In the previous blogs of our series, “The symbiosis between machine learning and blockchain,” we discussed Machine Learning, Blockchain, and the primary use cases of their collaborative functionality.
In part 3 of this series, we will be discussing the drawbacks of centralized machine learning model training and how decentralized model training can overcome them.
We will discuss-
- Challenges of traditional machine learning training.
- What is Federated Learning?
- What is the difference between Federated Learning and Distributed Learning?
- What are the challenges in Federated Learning?
- Integrating Federated Learning and Blockchain.

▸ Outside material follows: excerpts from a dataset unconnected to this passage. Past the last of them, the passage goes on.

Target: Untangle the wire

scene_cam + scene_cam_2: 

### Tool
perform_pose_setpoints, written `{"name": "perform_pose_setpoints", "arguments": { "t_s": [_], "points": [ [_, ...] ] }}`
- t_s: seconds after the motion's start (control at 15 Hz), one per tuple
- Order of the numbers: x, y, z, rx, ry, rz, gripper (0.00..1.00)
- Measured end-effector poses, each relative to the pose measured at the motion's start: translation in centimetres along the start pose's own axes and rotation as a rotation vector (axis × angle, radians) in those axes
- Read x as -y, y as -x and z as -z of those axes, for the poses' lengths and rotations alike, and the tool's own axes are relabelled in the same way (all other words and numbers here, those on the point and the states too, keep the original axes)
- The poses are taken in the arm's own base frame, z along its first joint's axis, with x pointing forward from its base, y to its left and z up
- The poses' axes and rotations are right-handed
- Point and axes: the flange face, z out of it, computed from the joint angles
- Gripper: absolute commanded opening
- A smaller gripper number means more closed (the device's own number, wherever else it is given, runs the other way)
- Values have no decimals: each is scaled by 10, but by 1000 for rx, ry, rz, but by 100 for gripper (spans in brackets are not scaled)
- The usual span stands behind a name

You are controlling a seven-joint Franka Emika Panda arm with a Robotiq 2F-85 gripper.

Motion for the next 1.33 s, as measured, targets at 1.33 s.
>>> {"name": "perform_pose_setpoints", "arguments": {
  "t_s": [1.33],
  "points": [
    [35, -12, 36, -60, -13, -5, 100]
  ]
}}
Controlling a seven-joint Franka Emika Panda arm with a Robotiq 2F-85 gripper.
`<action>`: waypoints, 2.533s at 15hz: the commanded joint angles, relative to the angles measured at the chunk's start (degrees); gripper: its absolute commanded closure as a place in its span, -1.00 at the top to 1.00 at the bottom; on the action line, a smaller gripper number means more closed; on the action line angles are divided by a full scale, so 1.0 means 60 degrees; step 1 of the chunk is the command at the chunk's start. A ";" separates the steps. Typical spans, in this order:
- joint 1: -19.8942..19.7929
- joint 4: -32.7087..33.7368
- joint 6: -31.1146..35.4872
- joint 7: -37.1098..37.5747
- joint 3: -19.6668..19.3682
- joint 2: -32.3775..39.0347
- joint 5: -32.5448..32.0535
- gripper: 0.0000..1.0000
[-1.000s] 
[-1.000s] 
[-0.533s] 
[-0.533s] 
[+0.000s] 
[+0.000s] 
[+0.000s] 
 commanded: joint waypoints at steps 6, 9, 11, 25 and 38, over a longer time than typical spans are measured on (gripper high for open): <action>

Challenges of Traditional Machine Learning Training
Machine learning has evolved tremendously in the last decade. Individuals or organizations have attempted to solve numerous problems using this emerging technology. Today, SOTA models are bringing accuracy to the system. However, there are specific challenges with this centralized model training-
- They are highly dependent on the expertise of the organization’s research team.
- They have limited data to train their models and cannot access sensitive data required for model training.
- They have limited computational power and rely on other services that provide GPUs.
These constraints can hinder achieving high accuracy and performance in machine learning models. Here’s how we can use blockchain to overcome these challenges.
Federated Learning
Data privacy has always been a priority for healthcare and finance organizations. Therefore, we must create and train infrastructure in the organization’s local environment without sharing their data externally.
In such cases, we recommend that the data is secured at a single location (storage) and train a model at the exact location. After that, the model is pushed to the service provider’s site. This process applies to all the models trained at disparate locations.
We must note that we push the trained models to a remote site, not the data. These models are then combined to get a generalized metamodel with better outcomes. This concept is Federated Learning which helps in reducing data privacy challenges. Simply put, it is a decentralized way to train machine learning models.
The data owners do not have to rely on centralized organization servers to train the model on their data. The data is within the client’s (who can be individuals, healthcare or military organizations, database providers, etc.) environment. We can use the data procured from devices such as smartphones, edge devices like IoT sensors, or massive databases for training these models.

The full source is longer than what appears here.